Starting with the preamble, “Sikhs had to deal with battles and betrayals”, the author presents the compelling story of the Sikhs – their origins, traditions and beliefs, and more recent history. Vaidehi shows how a movement based on tenets of compassion and humanness transformed itself, of necessity, into a community that values bravery and military courage as well as spirituality.

The author chronicles the years following Indian independence, marked by the demand for a discrete Sikh state, and presents the events leading up to and following “Operation Blue Star”, when the Indian Army entered the Golden Temple. The narrative about Partap Singh Kairon, the man behind Punjab’s growth, how Sikh nationalism always received with contempt, Bhindranwale’s demand for an autonomous state … are all informative. 

The reader also gets to know in fair depth about Sikh leaders including Master Tara Singh, Saint Jarnail Singh, Giani Zail Singh, Sant Longowal…. The Sikh feeling of betrayals at the hands of the British, and later by the Congress is conveyed in good measure.

While the chapter on Congress-engineered 1984-riots relives the public memory, the author’s logical surprise that “ever since 1984, Punjab has been electing the Congress party time and again…” instantly synchronises with the reader. Vaidehi rightly poses: “How is anger against Congress translated into votes?”.  Similar analysis and interpretations help sustain the engaging read.

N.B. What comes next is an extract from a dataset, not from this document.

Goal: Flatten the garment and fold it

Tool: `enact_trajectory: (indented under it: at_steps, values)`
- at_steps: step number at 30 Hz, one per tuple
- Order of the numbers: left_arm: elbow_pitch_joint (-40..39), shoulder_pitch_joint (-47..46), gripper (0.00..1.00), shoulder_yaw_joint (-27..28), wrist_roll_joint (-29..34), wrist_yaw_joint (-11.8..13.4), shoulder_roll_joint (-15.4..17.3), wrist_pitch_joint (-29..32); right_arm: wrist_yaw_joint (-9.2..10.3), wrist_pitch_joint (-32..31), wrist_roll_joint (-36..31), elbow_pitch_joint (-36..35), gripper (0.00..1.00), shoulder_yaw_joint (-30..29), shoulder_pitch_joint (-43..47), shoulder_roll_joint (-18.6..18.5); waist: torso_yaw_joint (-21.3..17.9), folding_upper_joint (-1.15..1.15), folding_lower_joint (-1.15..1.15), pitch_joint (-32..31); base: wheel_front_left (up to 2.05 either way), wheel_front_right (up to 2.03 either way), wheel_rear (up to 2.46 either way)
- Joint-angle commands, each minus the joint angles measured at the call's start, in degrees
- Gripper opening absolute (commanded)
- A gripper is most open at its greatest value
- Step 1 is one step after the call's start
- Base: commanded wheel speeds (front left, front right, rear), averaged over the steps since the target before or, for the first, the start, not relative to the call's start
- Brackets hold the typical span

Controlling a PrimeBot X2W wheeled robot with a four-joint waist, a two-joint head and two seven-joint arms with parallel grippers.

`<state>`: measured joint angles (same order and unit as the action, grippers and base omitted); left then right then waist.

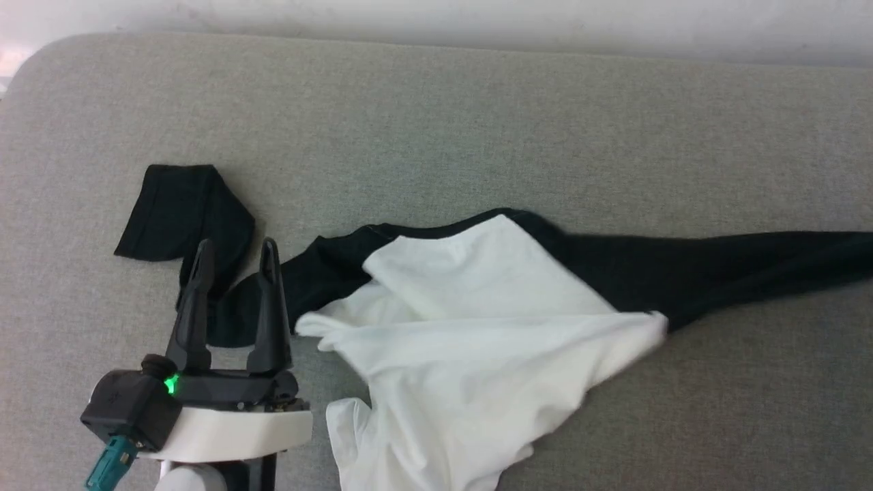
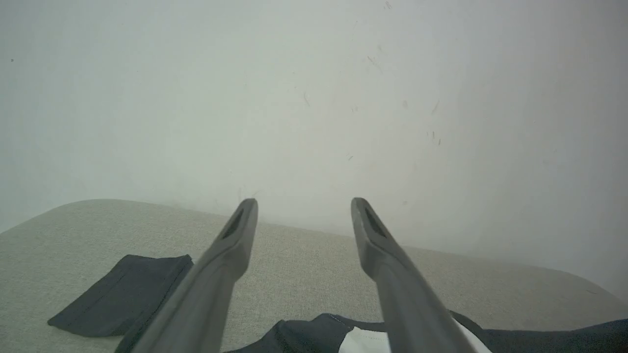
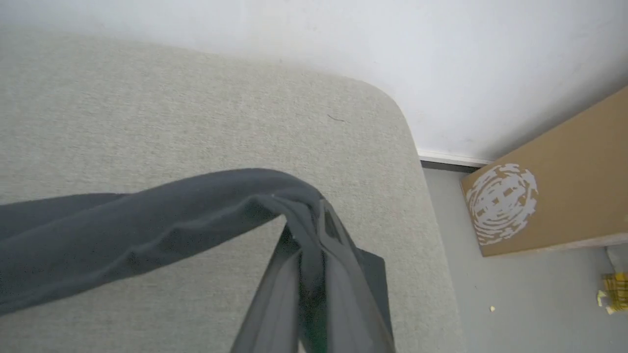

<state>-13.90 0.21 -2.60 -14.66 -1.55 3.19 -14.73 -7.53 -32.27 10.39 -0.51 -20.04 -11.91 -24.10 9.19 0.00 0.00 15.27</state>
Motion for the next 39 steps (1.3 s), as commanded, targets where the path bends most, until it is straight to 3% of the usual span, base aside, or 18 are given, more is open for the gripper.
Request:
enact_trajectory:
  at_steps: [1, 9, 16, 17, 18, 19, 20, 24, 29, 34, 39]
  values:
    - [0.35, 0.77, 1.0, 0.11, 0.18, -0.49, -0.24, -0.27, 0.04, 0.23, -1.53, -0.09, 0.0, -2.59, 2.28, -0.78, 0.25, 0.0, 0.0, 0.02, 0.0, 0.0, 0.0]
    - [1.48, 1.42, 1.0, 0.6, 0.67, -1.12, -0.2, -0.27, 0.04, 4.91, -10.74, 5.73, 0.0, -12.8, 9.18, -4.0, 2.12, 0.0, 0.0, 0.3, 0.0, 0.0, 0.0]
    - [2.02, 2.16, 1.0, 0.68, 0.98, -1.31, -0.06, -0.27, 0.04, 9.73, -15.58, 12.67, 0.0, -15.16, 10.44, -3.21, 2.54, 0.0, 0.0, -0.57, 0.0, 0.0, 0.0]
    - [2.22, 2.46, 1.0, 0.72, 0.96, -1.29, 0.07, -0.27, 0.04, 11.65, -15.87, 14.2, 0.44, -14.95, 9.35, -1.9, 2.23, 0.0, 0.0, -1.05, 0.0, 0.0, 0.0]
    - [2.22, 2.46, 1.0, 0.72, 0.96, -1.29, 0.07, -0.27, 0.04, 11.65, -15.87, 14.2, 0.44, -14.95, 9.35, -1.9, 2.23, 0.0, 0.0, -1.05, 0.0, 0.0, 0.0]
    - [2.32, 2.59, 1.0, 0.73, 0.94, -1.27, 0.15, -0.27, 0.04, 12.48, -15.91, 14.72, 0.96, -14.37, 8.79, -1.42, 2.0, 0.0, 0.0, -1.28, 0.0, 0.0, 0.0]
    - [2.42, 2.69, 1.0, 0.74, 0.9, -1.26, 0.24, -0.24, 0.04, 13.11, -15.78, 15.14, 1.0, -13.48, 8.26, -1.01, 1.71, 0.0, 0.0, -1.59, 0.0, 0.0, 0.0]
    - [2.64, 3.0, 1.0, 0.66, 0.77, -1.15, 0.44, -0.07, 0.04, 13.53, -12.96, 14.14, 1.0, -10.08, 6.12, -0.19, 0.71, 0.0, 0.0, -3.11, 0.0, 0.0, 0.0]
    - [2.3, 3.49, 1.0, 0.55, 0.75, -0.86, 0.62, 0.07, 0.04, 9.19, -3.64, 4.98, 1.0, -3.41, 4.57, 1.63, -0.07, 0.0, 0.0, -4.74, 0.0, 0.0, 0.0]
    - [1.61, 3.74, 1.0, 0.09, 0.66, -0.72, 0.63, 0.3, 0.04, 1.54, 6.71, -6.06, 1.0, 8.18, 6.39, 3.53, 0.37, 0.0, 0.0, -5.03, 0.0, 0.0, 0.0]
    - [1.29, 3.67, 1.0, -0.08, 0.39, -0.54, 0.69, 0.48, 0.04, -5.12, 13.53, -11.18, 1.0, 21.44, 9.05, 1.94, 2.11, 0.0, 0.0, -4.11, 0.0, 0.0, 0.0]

The author’s anguish about the Sikh political prisoners and their prolonged detention, the demand to release those who have completed their life sentences, the plight of imprisoned senior Sikh citizens, why Punjab often bleed – all have been addressed in perspective.

The legitimate anger against a section of the media is aptly echoed. “Hindu supremacy is the prime agenda of mainstream media channels… creating disturbing narratives about them is routine assignment for some sold-out media houses”.

While relating to the Sikhs’ contribution to the state’s economy and welfare, Vaidehi examines how, through the centuries, Sikh soldier became a model of discipline and courage, and explains how Sikhs – now numbering more than 20m worldwide have come to be known for their commitment to education, business acumen and enterprising spirit. 

The author also draws out the increasing military image of Sikhism which was largely absent in the earlier Gurus but emerges with the later Gurus.

The well-documented and researched work delves into emotions that binds the Sikh community with the national mainstream.   The easy prose enables to leaf it through in one-go.  If you are, however, a purist reader, your expectation of terse editing is in order. A few cartoons would have further enhanced the appeal.

The 99-page script is likely to have strong appeal both to an academic market including students of politics, and to a more general English-speaking Sikh readership. 

Overall, a good reference book about the contemporary political history of the Sikh community, a good reminder of the past events, and a good collection for the history buffs.  As the title has covered right up to Aam Aadmi Party (in Punjab saddle), for future updates, a Part-2 may be desired.

Great initiative, Vaidehi Taman!

Insightful shots

  • “We are a small newspaper, but our morality is way too big”.
  • “In India, being good and doing everything right doesn’t guarantee electoral success”.
  • “What they (Sikhs) faced is Hindu colonialism (post-independence), which threatened their survival”. (p.7)
  • “Sikhs were the first to fight for the country.  Relatively more Sikhs died defending the Indian honour in the wars of 1962, 1965, 1971”.
  • “…if the anti-Sikh riots did not spread to Mumbai in 1987, it was largely because of the Shiv Sena”. (p. 87)
  • “They (Sikhs) reached all those places where humans were calling God for help”. (p.78)
  • “Though being a fighting clan, they were not called Kshatriyas, because Sikhism does not believe in the caste system”. (p.78)
  • “Khalistan is nothing but just a fancy idea… India is not ready for another partition and Pakistan would not lose Lahore”.  (p.59, p. 97)
  • Despite being only around 2 pc of the total Indian population, Sikhs comprise 20 pc of the total Indian Armed Forces. (p.79)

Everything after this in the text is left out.